(7 years, 7 months ago)
Lords ChamberTo ask Her Majesty’s Government whether they will increase spending on healthcare as a percentage of gross domestic product to be in line with the G7 average.
My Lords, since 2010 health spend has increased in real terms and is broadly in line with the EU average. This Government are giving the NHS an additional £10 billion above-inflation increase in its annual funding by 2021. We have now gone beyond that, with £425 million of new capital spending for the NHS announced at the spring Budget, and we have pledged to provide further capital at the autumn Budget.
My Lords, I thank the Minister for his Answer, which goes a long way towards explaining why the NHS is at breaking point. Our hospitals and GPs’ surgeries are full, social care is on its knees and staff are working in impossible conditions. Those are not my words; they are the words of the BMC, which knows what it is talking about. My Question is not about Europe; it is about the G7. First, will the Minister confirm that as a country we are next to the bottom of the G7 nations in health spend? Secondly, why will the Government not commit us to meeting the average of the G7 countries, which would go a long way towards reviving our wonderful National Health Service?
The noble Lord makes the point that the NHS is operating in challenging conditions, not least because of rising demand and expectations.

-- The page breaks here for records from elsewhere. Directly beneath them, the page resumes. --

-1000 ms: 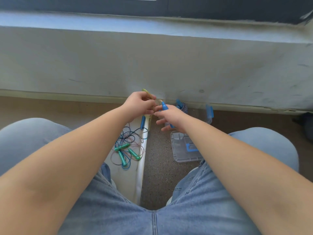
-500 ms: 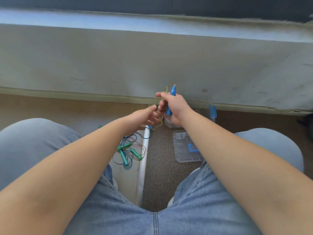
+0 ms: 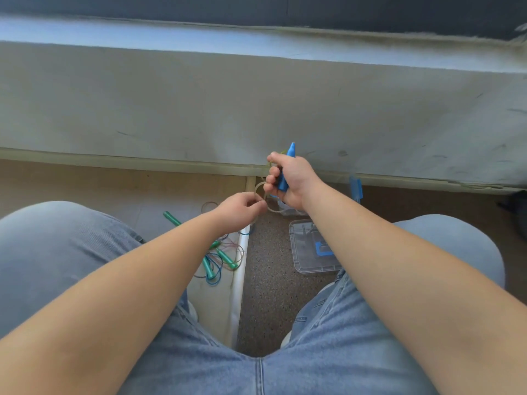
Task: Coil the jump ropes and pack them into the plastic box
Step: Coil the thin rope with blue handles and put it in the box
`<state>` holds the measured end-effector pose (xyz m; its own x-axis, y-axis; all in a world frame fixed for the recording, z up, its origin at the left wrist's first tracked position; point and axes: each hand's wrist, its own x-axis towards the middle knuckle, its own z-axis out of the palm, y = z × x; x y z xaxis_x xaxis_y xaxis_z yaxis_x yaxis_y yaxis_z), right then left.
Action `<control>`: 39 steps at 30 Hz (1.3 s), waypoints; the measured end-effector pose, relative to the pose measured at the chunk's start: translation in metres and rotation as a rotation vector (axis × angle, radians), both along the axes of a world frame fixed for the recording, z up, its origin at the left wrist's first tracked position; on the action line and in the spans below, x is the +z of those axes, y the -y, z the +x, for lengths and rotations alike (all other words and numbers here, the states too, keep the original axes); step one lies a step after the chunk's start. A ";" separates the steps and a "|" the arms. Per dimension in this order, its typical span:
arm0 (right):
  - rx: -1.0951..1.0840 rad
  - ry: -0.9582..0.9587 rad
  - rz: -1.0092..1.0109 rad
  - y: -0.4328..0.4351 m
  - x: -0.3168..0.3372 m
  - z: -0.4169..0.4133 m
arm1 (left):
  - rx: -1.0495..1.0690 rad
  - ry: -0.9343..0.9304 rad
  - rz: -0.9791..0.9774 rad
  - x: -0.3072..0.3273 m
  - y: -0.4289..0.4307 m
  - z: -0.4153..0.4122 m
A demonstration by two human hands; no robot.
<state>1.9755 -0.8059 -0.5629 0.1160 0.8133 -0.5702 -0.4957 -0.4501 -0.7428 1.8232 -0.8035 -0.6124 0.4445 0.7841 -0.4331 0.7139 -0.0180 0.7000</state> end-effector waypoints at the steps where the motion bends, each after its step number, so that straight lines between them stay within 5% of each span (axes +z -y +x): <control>1: -0.025 0.051 -0.002 -0.002 -0.001 0.002 | 0.003 -0.024 -0.010 -0.001 0.000 -0.002; 5: 0.139 0.499 -0.163 -0.002 -0.016 0.011 | 0.321 0.201 -0.265 0.004 -0.001 -0.009; 7: 0.306 0.545 -0.238 0.008 -0.023 0.011 | 0.451 0.327 -0.307 0.013 -0.005 -0.006; 16: 0.678 0.047 -0.115 0.036 -0.012 0.004 | 0.776 0.646 -0.345 0.048 -0.028 0.022; 20: 0.514 -0.210 -0.030 0.030 -0.002 0.010 | 0.844 0.689 -0.415 0.047 -0.029 0.017; 26: 0.171 -0.311 -0.012 0.015 0.008 0.006 | 0.427 0.536 -0.667 0.033 -0.004 0.013; 30: -0.071 -0.181 -0.017 0.007 0.004 0.001 | 0.163 0.326 -0.605 0.024 0.013 0.024; 33: -0.095 0.035 -0.047 0.003 -0.001 0.000 | 0.397 0.340 -0.387 0.024 0.012 0.033; 39: 0.402 0.318 -0.132 0.019 -0.012 0.013 | 0.737 0.773 -0.589 0.032 -0.011 0.028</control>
<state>1.9885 -0.8251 -0.5749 -0.0065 0.7531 -0.6579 -0.0244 -0.6579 -0.7527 1.8515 -0.7928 -0.5802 0.2742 0.7300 -0.6260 -0.1890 0.6792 0.7092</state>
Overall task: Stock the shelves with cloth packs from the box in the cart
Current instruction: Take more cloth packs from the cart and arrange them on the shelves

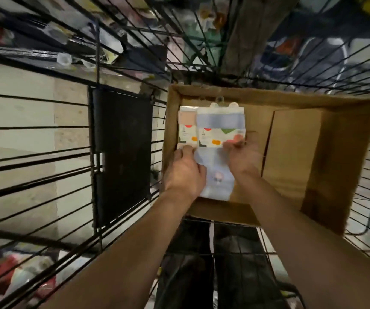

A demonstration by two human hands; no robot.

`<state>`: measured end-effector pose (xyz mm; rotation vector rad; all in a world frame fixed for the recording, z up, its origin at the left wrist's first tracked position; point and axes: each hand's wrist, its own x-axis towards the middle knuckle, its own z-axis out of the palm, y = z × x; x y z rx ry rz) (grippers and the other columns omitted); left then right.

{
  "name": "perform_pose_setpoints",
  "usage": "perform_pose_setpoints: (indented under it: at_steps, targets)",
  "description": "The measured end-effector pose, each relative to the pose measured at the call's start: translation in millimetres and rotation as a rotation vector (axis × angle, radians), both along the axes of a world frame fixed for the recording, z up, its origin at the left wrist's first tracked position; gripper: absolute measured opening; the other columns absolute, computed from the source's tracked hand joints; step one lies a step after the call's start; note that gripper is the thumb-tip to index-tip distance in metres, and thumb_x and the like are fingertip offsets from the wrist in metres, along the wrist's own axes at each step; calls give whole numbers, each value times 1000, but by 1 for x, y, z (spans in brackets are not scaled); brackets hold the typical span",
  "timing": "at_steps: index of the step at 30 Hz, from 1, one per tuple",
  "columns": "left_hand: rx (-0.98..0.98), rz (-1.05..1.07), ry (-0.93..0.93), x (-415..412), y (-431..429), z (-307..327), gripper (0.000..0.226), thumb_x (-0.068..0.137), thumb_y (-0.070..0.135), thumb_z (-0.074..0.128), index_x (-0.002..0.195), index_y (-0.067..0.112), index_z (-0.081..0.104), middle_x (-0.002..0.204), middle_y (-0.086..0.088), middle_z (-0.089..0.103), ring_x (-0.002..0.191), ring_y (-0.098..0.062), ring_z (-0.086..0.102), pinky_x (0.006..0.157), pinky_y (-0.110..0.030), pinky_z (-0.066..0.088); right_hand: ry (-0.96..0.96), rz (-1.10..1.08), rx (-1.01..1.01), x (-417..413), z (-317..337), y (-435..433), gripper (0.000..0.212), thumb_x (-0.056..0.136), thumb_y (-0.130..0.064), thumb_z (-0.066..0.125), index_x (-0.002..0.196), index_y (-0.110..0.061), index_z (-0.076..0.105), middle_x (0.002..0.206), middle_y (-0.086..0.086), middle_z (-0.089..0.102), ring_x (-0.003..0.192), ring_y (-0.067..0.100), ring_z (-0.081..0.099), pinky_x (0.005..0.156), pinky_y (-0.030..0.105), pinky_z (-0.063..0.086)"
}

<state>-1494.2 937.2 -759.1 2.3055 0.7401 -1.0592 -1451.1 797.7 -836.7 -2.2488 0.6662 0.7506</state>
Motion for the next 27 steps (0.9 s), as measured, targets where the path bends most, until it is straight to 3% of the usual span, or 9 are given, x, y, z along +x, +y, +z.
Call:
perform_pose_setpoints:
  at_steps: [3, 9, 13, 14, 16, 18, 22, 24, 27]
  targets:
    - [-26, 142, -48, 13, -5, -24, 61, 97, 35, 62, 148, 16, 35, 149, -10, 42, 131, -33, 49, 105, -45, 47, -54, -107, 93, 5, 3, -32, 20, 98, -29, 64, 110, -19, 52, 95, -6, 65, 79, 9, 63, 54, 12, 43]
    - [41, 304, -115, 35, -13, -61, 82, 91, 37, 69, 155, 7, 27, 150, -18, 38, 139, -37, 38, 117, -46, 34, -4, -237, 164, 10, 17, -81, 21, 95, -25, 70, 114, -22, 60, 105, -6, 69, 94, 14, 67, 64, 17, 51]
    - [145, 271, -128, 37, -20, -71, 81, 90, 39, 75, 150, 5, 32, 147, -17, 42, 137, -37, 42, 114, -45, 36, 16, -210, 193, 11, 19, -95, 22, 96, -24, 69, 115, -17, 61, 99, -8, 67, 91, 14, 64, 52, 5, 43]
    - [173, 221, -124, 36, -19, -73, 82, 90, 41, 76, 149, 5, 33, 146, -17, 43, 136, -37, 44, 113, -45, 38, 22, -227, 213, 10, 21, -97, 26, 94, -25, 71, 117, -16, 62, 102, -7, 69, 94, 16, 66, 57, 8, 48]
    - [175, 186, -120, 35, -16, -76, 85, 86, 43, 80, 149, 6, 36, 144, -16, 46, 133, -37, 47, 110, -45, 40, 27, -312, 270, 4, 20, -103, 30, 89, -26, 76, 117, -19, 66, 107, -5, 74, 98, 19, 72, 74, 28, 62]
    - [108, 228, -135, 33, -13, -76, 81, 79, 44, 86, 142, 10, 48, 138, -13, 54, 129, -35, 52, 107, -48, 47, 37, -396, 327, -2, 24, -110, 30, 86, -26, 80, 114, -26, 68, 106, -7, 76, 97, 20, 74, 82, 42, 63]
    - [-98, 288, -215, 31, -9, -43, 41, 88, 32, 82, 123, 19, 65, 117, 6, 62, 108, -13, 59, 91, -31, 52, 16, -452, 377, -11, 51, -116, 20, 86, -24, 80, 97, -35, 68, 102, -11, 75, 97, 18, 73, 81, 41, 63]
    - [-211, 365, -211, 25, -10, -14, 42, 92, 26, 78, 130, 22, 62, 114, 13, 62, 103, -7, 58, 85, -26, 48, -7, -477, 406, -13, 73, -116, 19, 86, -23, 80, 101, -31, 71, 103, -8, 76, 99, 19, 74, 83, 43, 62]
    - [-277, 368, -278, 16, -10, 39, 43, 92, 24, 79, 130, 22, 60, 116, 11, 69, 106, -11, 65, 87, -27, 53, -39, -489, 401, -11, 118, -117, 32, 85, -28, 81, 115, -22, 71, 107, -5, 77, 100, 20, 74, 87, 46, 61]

Notwithstanding that, there is a huge improvement in performance. More operations are being performed, there are more diagnostic tests, more people are starting cancer treatment, and people say that they have never been more satisfied with the quality and dignity of care that they are receiving. Those are the points that we need to bear in mind when we talk about the fantastic work that NHS staff do.

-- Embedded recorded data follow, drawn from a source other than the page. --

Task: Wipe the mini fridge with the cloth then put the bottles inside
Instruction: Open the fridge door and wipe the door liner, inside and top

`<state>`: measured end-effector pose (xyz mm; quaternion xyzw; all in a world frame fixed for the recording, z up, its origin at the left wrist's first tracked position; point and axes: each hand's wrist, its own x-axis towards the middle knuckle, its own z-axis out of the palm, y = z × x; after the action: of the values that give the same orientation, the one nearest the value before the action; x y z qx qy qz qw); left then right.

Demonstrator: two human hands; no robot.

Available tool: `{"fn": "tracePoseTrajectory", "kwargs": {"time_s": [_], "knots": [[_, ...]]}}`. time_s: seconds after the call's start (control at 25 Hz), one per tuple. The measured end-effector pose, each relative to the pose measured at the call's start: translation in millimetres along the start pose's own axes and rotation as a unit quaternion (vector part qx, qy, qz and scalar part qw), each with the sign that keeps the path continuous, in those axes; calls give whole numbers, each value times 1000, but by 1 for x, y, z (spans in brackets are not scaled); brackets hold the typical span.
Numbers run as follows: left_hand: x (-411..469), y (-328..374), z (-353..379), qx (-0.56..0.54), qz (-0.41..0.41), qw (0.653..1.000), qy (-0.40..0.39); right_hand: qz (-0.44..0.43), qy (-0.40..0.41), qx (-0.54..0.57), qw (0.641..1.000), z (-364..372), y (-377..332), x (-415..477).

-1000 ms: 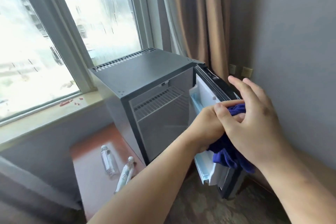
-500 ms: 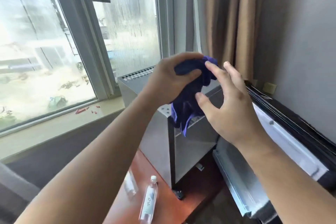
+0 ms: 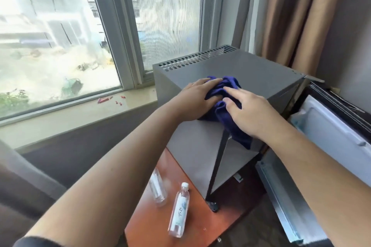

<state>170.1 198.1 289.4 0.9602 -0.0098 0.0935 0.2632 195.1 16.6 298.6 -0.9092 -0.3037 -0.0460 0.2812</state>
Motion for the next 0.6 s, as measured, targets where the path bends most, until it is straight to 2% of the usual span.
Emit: {"fn": "tracePoseTrajectory", "kwargs": {"time_s": [0.12,0.28,0.44,0.6], "knots": [[12,-18,-4,32,-13,999,28,-23,-62,-56,996,5,-5,31],[29,-44,-18,43,-64,996,43,-26,-149,-74,986,24,-21,74],[37,-59,-25,-6,-43,998,55,-22,-166,-93,981,40,-27,83],[32,-82,-29,-58,12,995,80,-32,-148,-118,982,52,-33,88]]}}
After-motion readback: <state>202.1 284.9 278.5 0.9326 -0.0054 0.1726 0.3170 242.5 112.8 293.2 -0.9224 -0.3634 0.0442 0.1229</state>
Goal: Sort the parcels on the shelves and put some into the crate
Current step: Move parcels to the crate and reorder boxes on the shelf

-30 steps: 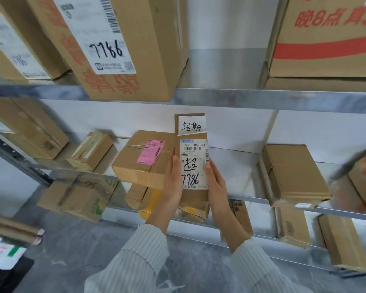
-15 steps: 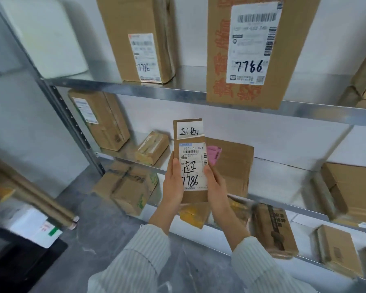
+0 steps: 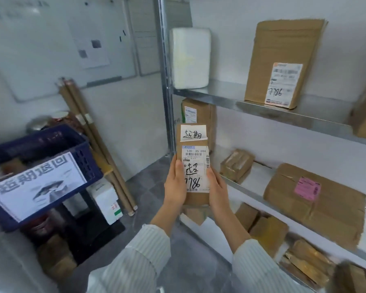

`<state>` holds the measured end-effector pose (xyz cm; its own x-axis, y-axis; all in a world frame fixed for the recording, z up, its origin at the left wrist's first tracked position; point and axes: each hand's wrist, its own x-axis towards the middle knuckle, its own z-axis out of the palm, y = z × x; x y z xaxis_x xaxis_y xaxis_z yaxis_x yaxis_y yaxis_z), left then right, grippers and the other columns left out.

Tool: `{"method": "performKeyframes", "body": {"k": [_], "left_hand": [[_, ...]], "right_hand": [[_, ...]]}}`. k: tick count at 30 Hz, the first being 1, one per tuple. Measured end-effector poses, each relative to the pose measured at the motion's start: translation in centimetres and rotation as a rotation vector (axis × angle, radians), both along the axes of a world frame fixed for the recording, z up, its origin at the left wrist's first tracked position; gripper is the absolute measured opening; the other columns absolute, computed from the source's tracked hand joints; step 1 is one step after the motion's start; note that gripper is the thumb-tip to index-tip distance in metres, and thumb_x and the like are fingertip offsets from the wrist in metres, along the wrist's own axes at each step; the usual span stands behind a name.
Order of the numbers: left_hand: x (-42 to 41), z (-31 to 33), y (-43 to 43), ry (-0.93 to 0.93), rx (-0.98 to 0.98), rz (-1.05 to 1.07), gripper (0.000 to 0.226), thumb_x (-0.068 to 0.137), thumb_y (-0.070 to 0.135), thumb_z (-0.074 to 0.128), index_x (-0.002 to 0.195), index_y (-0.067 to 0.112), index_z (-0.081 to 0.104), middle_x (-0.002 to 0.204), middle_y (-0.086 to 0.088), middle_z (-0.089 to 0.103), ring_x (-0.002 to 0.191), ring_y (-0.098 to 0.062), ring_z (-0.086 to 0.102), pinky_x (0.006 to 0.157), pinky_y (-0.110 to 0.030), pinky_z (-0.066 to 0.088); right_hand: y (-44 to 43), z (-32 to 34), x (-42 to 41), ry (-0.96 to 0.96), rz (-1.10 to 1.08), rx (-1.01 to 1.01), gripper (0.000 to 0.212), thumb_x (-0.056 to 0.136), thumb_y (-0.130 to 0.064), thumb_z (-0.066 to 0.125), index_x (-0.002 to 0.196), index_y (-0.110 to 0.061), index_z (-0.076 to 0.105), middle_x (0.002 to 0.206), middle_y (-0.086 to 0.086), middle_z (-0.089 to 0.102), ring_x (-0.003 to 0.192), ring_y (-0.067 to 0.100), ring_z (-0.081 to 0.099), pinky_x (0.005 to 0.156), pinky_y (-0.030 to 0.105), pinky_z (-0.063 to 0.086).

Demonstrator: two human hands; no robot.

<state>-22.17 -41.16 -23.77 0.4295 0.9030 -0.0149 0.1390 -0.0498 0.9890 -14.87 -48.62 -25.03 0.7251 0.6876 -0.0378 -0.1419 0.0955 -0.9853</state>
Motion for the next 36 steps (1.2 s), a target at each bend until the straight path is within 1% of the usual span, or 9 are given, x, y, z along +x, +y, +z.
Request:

My Lords, perhaps we can push the Minister for a clear answer on this. The average spend of G7 economies is 10.4% of their GDP in comparison with the UK’s 9.8%—a gap of £10.3 billion. The Government are proudly saying that they are putting in just under £0.5 billion this spring, with a bit more capital to follow, but what are they going to do to address that shortage, given that £10 billion could provide 10,000 extra GPs and other help in primary care?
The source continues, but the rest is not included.